Saturday, December 15, 2012

Escape


                Beloved is a book about a time period so earth-shattering that its effects resonate through history, up to the time of the events in the novel and further up to the present day. Events like these, because of how utterly they dehumanized and terrorized the people involved, often create some sort of distance between those who suffered them and the rest of the world, as a method of coping with the situation that is presented to them. In order to talk about slavery, Toni Morrison presented a chronology that takes place mostly removed from slavery, occurring after its end, but showing that the event has irreparably damaged the fabric of its main characters' lives by using Sethe's murder of her own child as a symbol for the horror of slavery.
                The novel opens with an idiosyncratic line: "124 was haunted." The reader has no idea what this means at the beginning of the book, but what slowly begins to emerge as the first chapter is read is that 124 is the house that all of the characters live in, and that it is haunted by the ghost of a dead child. This concept of haunting is important - this ghost ranges from benign acts such as handprints in cakes they make to quite malicious acts such as hitting a dog against a wall so hard that its leg breaks. Sethe's sons leave because of this ghost, and her family is ostracized from the community for reasons unknown at the time, so for the most part she lives in complete isolation with her daughter - she can avoid speaking of or dealing with her memories in slavery.
                However, things become more complicated with the arrival of Paul D, one of the men who lived on the plantation with her.
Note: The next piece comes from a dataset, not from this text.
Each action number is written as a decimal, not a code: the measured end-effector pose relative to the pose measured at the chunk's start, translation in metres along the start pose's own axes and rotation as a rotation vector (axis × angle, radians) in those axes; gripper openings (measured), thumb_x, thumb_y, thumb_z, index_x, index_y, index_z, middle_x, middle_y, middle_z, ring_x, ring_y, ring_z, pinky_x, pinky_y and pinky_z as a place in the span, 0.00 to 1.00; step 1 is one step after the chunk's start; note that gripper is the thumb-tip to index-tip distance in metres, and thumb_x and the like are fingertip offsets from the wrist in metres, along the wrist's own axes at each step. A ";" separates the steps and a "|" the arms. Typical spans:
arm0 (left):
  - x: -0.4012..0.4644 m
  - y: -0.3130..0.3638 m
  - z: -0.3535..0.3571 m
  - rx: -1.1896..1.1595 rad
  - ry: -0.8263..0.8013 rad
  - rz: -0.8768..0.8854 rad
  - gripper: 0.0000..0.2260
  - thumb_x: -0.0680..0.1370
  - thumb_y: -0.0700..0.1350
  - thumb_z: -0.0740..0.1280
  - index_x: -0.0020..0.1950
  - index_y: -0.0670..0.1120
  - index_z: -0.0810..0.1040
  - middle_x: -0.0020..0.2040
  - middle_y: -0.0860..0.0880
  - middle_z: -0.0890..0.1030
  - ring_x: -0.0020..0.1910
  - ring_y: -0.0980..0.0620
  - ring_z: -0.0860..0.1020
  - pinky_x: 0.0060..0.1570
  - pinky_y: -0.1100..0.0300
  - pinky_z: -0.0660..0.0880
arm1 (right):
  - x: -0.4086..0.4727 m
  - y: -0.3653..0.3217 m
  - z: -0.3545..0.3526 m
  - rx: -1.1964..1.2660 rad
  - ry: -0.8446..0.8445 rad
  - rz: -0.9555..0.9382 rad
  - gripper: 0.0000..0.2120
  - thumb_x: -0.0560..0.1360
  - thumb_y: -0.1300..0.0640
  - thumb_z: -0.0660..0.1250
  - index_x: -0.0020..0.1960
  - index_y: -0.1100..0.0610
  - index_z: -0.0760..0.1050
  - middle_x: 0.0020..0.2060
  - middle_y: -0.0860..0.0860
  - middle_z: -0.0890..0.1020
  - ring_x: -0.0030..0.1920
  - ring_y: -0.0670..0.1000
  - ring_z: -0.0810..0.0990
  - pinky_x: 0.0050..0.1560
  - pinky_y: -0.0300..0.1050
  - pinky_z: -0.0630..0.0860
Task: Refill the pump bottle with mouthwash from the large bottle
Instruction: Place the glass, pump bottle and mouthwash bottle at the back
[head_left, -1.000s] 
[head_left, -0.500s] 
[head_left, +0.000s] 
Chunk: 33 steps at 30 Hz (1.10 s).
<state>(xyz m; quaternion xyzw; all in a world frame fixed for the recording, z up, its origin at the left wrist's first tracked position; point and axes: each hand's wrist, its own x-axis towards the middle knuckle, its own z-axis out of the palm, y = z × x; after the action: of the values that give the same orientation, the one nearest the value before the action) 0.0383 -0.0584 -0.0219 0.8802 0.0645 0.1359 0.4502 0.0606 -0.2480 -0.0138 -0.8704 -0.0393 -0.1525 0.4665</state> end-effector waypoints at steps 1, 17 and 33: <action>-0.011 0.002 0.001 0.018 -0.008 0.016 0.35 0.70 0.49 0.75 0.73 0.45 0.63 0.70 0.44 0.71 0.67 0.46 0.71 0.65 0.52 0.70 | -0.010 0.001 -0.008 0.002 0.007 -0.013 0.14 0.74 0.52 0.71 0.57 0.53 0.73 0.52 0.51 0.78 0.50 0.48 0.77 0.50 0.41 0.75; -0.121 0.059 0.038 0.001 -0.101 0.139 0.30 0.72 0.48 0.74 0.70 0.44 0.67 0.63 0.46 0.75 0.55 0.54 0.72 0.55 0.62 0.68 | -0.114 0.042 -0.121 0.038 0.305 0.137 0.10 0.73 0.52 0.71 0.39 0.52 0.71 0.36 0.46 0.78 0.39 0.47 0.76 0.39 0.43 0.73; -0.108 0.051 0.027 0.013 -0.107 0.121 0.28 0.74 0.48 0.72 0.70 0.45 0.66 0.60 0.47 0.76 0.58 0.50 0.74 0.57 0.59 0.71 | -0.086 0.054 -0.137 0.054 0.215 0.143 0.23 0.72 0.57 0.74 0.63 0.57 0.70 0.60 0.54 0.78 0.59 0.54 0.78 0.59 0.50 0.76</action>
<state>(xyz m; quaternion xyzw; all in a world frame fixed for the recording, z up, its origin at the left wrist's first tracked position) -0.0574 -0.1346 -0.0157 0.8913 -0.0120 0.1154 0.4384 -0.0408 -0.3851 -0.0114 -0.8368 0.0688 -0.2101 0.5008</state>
Interestingly enough, the dead infant Beloved manifests herself physically as a young woman almost as soon as Paul D shows up, as if they are both reminders of the past that she has tried to avoid. As the novel progresses, it also becomes increasingly clear that Sethe is the one who killed her own daughter, and that this is the reason for the community's ostracization and the haunting of her house. It is not until Paul D confronts her that the reader learns the reason why: the slave-catcher had come from the plantation to return them, and she was so horrified of returning to slavery that she attempted to kill her children and then herself in order to avoid that fate. Disgusted, the slave-catcher left and her family sans one member stayed relatively uninterrupted in their house until the present.
                With this information, the family's situation becomes much more clear. The community stays clear of her both because they are horrified of the murder and because the murder represents everything horrible about their lives in slavery that they tried to escape. By rejecting her, they are attempting to distance themselves from the lives in slavery that they escaped. However, Sethe does not have this option. After the murder of her child, Sethe is perpetually haunted by the event, and by extension her awful history. Then, she is forced to relive and evaluate these moments with the arrival of Paul D. While he represents moving forward with a new husband, he is also inextricably tied to the past with the events that they both witnessed. Beloved, too, carries both of these sentiments. As a young woman, she carries on a new future as a family-like unit for Sethe, but she is also literally the physical manifestation of the most horrible thing that has ever happened to Sethe. She is caught between her desire to distance herself from slavery and the unignorable facts that she must deal with: she killed her own baby. This is the horror that she must deal with, and this is the horror of slavery that Morrison presents in Beloved.

1 comment:

  1. 124 is indeed "haunted" at the start of the novel, but the opening line is, in fact, "124 was spiteful"--which both leaves it more ambiguous in terms of meaning (we only later figure out that this seems to mean literally haunted by a spiteful baby-ghost) and serves to personify the house itself, and give the "haunting" a particularly spiteful valence.